As the likelihood grows of the Lib Dems holding the balance of power in terms of seats after May 6, so does the debate about what price Nick Clegg’s party might exact for joining a New Labour or Tory-led coalition government. Centre stage is the idea of replacing the present voting system with PR or proportional representation.
The Lib Dems have always been in favour of PR, which is not surprising. Under the present system, they could, for example, gain a larger share of the total votes cast than New Labour and yet end up with fewer than half the number of seats. Even the Tories could poll far higher than Gordon Brown’s party and still have fewer seats than New Labour. Democracy in action this isn’t!
Some people who are fed up with the present political system see PR as a way forward. It would, they argue, allow smaller parties to be represented in Parliament. PR could even open up the floodgates to “revolution or fundamental reform”, according to one response to our election policy of “hang on to your vote – build People’s Assemblies”.

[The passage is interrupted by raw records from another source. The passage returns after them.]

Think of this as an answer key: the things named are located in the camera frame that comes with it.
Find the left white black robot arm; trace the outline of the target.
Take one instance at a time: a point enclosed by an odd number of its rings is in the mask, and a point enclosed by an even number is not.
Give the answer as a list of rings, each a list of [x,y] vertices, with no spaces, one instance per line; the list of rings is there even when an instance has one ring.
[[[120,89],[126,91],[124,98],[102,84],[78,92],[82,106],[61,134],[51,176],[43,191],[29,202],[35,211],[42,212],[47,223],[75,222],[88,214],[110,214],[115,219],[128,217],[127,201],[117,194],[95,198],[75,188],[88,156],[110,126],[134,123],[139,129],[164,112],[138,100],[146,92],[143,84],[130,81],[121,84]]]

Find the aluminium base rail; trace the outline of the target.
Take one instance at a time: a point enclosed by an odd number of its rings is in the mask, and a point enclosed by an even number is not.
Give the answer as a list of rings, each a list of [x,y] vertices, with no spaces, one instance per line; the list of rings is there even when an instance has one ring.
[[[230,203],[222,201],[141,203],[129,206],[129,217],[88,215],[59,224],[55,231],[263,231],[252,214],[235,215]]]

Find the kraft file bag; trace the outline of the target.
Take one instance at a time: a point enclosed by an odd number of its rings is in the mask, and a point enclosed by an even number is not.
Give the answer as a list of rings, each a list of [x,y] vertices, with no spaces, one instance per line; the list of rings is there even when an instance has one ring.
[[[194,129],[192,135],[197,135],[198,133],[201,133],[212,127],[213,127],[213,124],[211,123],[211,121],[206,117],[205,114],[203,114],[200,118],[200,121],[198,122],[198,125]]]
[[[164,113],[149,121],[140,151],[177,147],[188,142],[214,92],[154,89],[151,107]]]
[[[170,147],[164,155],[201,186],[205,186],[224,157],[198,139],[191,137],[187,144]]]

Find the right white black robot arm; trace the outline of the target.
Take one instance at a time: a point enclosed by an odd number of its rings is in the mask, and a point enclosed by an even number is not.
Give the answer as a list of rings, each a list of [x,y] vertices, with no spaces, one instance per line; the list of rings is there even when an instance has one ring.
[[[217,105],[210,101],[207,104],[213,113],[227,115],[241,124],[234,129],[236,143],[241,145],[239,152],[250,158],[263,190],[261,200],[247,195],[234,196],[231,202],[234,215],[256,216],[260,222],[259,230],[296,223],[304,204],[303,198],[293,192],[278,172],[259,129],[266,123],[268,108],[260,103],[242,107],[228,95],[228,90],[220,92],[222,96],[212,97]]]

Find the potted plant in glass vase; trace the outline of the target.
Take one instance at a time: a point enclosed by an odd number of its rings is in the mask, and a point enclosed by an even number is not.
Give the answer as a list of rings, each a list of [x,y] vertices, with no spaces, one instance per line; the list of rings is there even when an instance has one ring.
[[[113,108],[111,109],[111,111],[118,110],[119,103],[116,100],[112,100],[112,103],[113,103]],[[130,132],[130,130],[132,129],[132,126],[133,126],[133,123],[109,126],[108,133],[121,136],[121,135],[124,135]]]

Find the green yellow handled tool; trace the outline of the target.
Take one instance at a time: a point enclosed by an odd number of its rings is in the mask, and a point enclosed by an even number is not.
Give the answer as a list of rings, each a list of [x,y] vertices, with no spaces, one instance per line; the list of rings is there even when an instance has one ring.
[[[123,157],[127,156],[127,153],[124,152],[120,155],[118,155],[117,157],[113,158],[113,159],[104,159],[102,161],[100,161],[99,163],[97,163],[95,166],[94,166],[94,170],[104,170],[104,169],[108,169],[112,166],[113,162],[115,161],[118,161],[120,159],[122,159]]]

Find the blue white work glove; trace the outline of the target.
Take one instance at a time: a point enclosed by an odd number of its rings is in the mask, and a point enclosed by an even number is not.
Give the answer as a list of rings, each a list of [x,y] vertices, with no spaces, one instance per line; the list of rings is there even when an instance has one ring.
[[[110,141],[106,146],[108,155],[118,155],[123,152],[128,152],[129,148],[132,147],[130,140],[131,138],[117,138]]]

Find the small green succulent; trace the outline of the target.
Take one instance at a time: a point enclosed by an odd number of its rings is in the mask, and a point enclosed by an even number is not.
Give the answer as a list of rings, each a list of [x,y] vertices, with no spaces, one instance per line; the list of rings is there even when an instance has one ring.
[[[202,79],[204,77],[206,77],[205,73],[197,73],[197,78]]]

But would it? PR assumes that a) Parliamentary representation is the only possible form of democracy b) Parliament in the shape of the House of Commons has real power c) reforming the voting system will benefit ordinary people d) the Lib Dems are alright really e) the present capitalist state system can become the tribune of the people.
None of these presuppositions holds water, however. As we have demonstrated many times, Parliament has had no real power for over 140 years, when the executive first established a permanent stranglehold over MPs. Representation is an extremely limited form of democracy. It was first elaborated by Alexander Hamilton, one of the key thinkers behind the American Revolution. He saw it as a way of filtering popular sentiment while keeping it at arms length.
So what developed much later in Britain following the 1867 Reform Act was representation – but without power, which lay firmly in the hands of the state. The founding of the Labour Party did not fundamentally alter this relationship, even when it took office for the first time as a minority government in 1923.
This is because the government is only a part of the state system as a whole. And this state is indisputably capitalist by nature in the sense that its primary role is to uphold the status quo of private property and the wage contract system for workers, with force when necessary. Globalisation has brought the character of the state out into the open for all to see, with banks and corporations ruling through parties like New Labour and the state reorganised to facilitate global finance and the free movement of capital.
In this context, PR would not make a jot of difference. Sure, smaller parties would be represented in Parliament – the Greens, the neo-fascist BNP and the ultra-right UKIP to name but three. But the levers of power would remain in the hands of the ruling classes.
The experience of Italy, which elects its MPs through a system of PR, is a clear example that a more balanced voting system does not result in progressive change.
Advocates of PR are in danger of missing the wood for the trees, the form for the content. A fairer voting system is obviously required because the first-past-the-post method used in general elections is clearly weighted against change. But something like PR only makes sense within a truly democratic political system built around ideas like People’s Assemblies. Otherwise PR could actually be used to reinforce the status quo.
This is, we repeat, a crisis election. Britain’s debts are enormous and the crisis convulsing Greece is a warning of what’s to come here. Whatever the manoeuvres around a post-election arrangement, whatever regime emerges will be down on our necks like a ton of bricks because that’s what the money markets are demanding. Voting for any of the parties planning these cuts would be like turkeys voting for Christmas, whatever the merits or otherwise of PR.